-- WORK INSTRUCTIONS --
Produce an exact copy of the lines below, starting at the first and ending with the line containing "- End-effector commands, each".

-- DATA EXCERPT --
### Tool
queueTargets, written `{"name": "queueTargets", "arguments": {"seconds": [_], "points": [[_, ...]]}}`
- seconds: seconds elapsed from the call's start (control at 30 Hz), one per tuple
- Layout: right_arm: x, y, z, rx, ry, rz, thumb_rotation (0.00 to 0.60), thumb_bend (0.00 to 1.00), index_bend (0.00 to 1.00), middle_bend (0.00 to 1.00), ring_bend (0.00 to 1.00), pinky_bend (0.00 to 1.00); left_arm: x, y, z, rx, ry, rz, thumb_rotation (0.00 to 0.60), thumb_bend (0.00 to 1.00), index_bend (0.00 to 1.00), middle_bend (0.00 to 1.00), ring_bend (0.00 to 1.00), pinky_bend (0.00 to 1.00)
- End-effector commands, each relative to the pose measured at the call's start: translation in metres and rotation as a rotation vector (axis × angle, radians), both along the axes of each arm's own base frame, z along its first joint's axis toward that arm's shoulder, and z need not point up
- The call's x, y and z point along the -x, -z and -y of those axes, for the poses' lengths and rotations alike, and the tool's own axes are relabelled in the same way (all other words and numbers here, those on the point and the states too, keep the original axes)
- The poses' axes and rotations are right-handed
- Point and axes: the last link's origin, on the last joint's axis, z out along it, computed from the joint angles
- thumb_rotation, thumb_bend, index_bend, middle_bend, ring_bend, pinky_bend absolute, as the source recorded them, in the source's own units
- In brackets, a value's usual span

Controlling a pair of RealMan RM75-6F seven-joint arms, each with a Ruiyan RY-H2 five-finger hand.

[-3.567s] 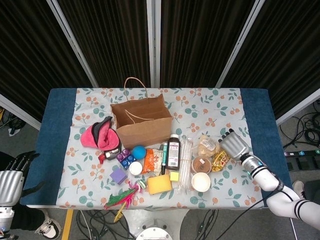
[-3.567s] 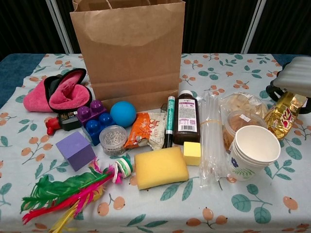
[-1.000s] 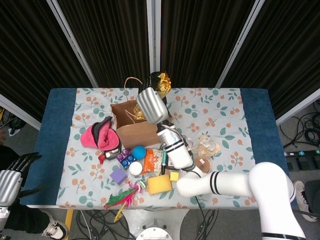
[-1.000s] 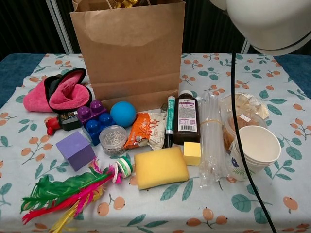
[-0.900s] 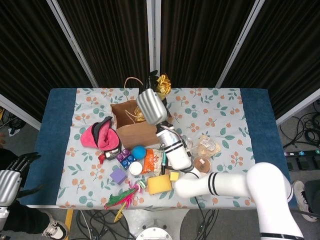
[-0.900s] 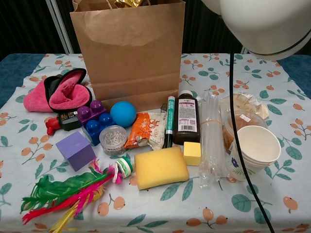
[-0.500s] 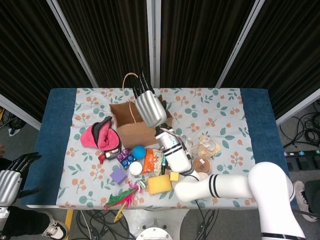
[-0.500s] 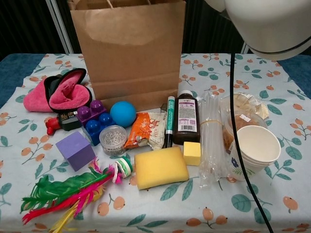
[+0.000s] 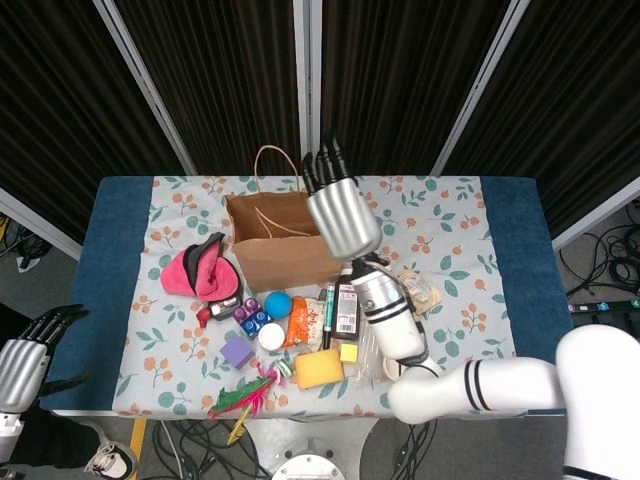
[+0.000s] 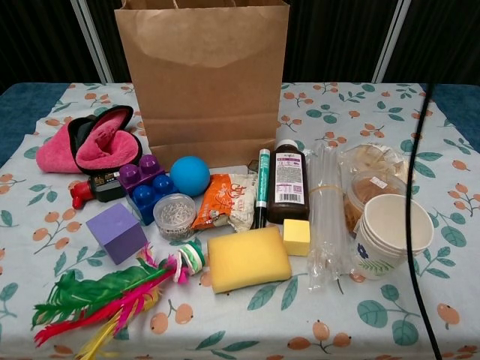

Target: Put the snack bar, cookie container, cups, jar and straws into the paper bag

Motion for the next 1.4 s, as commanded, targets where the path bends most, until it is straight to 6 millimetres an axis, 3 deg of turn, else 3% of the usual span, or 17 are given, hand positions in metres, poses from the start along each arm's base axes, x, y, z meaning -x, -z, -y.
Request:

-- RESPONSE --
### Tool
queueTargets, written `{"name": "queueTargets", "arguments": {"seconds": [_], "points": [[_, ...]]}}`
- seconds: seconds elapsed from the call's start (control at 30 Hz), one per tuple
- Layout: right_arm: x, y, z, rx, ry, rz, thumb_rotation (0.00 to 0.60), thumb_bend (0.00 to 1.00), index_bend (0.00 to 1.00), middle_bend (0.00 to 1.00), ring_bend (0.00 to 1.00), pinky_bend (0.00 to 1.00); left_arm: x, y, z, rx, ry, rz, thumb_rotation (0.00 to 0.60), thumb_bend (0.00 to 1.00), index_bend (0.00 to 1.00), middle_bend (0.00 to 1.00), ring_bend (0.00 to 1.00), pinky_bend (0.00 to 1.00)
- End-effector commands, each relative to the pose measured at the call's start: translation in metres and rotation as a rotation vector (axis × angle, radians), both along the axes of each arm's own base frame, z along its first joint's axis toward that arm's shoulder, and z need not point up

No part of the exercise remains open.